* [Stored items from a collection]
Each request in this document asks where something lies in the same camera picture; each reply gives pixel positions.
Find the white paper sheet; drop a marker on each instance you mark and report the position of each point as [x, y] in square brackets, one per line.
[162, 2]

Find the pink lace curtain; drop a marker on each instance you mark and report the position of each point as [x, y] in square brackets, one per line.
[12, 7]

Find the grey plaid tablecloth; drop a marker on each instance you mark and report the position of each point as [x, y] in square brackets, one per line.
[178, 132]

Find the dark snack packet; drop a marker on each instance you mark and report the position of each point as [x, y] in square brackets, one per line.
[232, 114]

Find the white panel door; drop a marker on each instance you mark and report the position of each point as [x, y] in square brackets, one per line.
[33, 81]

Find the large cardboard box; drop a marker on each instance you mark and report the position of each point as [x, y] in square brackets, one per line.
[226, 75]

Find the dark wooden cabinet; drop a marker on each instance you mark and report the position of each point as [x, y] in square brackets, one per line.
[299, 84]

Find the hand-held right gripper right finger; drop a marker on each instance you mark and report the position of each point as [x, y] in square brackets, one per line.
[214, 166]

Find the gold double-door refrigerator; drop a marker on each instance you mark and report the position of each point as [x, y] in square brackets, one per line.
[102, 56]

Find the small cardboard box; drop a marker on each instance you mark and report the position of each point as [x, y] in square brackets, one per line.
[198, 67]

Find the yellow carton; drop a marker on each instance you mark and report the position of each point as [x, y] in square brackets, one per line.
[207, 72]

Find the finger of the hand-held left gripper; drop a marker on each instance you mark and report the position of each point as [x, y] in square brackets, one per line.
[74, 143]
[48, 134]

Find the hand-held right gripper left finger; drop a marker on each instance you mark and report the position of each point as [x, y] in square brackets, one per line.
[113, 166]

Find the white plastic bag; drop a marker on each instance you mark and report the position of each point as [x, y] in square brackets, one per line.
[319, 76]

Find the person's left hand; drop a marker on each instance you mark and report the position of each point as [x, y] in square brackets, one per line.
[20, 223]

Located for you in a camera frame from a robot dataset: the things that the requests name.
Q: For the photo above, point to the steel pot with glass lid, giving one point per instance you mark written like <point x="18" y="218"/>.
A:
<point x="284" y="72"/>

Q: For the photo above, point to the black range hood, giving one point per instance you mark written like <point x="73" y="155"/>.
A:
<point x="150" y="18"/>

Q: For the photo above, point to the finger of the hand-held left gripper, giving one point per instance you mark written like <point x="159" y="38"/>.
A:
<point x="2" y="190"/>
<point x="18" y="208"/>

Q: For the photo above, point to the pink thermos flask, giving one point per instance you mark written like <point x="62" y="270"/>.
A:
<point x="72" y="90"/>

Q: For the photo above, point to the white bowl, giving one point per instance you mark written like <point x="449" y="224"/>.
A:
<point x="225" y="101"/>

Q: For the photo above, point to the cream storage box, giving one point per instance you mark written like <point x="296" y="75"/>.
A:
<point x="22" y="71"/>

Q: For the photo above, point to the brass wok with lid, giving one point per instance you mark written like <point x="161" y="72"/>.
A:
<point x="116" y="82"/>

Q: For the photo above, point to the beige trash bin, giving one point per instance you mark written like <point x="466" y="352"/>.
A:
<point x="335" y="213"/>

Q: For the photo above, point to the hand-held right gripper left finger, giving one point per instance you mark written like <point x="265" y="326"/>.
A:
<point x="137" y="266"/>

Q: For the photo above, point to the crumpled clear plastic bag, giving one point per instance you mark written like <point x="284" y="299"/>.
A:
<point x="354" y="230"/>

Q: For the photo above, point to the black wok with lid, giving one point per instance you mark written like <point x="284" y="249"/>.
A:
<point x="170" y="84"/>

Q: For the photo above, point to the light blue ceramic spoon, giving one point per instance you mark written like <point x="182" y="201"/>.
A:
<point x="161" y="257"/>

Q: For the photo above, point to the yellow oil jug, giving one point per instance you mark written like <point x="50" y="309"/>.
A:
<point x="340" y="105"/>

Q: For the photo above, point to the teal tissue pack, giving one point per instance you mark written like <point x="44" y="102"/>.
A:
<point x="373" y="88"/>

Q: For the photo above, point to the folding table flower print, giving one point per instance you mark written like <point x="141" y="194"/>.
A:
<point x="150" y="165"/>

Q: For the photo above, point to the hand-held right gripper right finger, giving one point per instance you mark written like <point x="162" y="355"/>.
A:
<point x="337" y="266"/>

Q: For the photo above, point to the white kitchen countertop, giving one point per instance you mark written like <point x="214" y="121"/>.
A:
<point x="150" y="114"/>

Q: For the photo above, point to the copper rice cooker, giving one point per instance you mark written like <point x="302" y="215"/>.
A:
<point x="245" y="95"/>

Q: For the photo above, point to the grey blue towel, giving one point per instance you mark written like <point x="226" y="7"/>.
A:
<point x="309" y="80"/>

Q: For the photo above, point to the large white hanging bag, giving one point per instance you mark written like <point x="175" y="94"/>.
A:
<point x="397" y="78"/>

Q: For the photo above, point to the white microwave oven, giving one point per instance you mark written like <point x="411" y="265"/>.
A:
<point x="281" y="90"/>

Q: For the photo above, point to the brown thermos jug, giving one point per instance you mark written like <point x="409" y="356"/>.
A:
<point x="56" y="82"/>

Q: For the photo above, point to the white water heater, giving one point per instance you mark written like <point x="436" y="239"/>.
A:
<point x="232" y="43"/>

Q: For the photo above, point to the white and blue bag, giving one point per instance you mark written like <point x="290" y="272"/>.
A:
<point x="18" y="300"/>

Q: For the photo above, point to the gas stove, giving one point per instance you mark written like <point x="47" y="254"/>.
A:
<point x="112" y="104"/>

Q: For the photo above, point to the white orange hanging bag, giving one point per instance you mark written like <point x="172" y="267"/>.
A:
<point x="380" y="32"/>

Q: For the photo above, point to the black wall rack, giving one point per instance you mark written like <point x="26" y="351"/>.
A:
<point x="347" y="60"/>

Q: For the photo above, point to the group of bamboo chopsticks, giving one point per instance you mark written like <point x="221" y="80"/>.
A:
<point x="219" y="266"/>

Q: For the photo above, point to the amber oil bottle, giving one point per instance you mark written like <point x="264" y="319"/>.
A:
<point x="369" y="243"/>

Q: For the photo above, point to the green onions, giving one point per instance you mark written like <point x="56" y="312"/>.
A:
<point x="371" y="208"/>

* [Your task] Copy each line of the records that contains the word "hanging".

* [The completed task]
Q: For the photo above, point to the large white hanging bag, giving one point per instance you mark written like <point x="175" y="94"/>.
Q: For the photo above, point to the white orange hanging bag, giving one point per instance you mark written like <point x="172" y="267"/>.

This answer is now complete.